Your objective: Restate word for word the lines of the data below, from the first through the one that has "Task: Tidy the".

Data below Start Marker

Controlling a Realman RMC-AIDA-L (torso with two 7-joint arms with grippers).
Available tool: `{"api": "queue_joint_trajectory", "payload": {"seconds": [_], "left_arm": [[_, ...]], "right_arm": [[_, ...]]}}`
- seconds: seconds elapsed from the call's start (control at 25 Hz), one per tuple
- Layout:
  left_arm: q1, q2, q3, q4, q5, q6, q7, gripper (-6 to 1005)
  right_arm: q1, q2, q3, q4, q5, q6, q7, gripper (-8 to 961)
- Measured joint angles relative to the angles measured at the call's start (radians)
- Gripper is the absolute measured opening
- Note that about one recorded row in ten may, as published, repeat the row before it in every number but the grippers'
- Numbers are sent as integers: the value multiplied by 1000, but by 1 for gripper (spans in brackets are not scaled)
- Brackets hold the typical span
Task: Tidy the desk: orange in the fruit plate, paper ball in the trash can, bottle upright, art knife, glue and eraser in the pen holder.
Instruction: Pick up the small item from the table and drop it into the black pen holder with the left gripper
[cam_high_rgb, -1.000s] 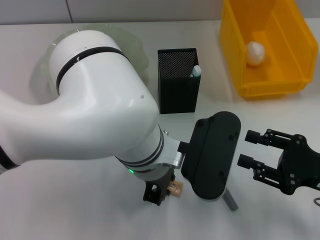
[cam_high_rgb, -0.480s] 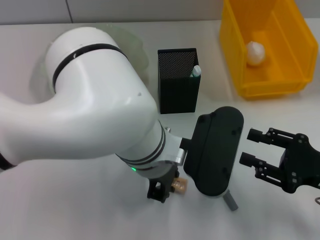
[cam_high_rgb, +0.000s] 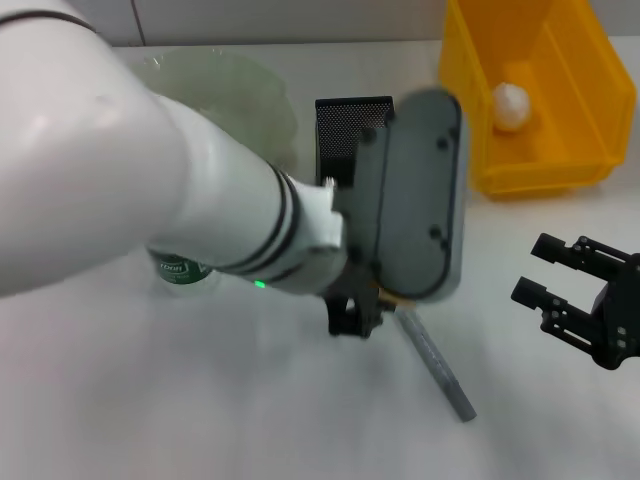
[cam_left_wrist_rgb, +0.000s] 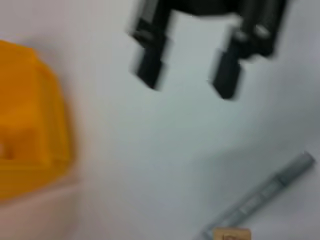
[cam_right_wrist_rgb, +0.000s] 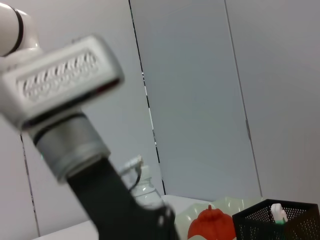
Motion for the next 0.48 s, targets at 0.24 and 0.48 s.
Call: {"api": "queue_joint_trajectory", "payload": {"seconds": [0.24, 0.48], "left_arm": [[74, 2, -111, 66, -41, -36, 62, 265], [91, 4, -223, 56, -140, -122, 78, 265]], "right_arm": [[1, 0, -5, 0, -1, 1, -2, 569], [4, 1, -8, 0, -3, 0, -2, 569]]}}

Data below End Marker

Result for this task:
Controlling a Realman RMC-AIDA-L (torso with two 7-joint arms with grippers).
Available tool: `{"api": "queue_joint_trajectory", "payload": {"seconds": [_], "left_arm": [[_, ...]], "right_arm": [[_, ...]]}}`
- seconds: seconds elapsed from the call's start (control at 25 Hz), one per tuple
- Layout:
  left_arm: q1, q2, q3, q4, q5, q6, q7, gripper (-6 to 1005)
  right_arm: q1, q2, q3, q4, q5, q6, q7, gripper (-8 to 961)
- Measured joint angles relative to the angles measured at the call's start (radians)
- Gripper is the absolute measured opening
- Note that about one recorded row in ten may, as published, repeat the row before it in every number but the grippers'
- Numbers are sent as integers: the value multiplied by 1000, but by 1 for gripper (spans in brackets are not scaled)
- Brackets hold the typical span
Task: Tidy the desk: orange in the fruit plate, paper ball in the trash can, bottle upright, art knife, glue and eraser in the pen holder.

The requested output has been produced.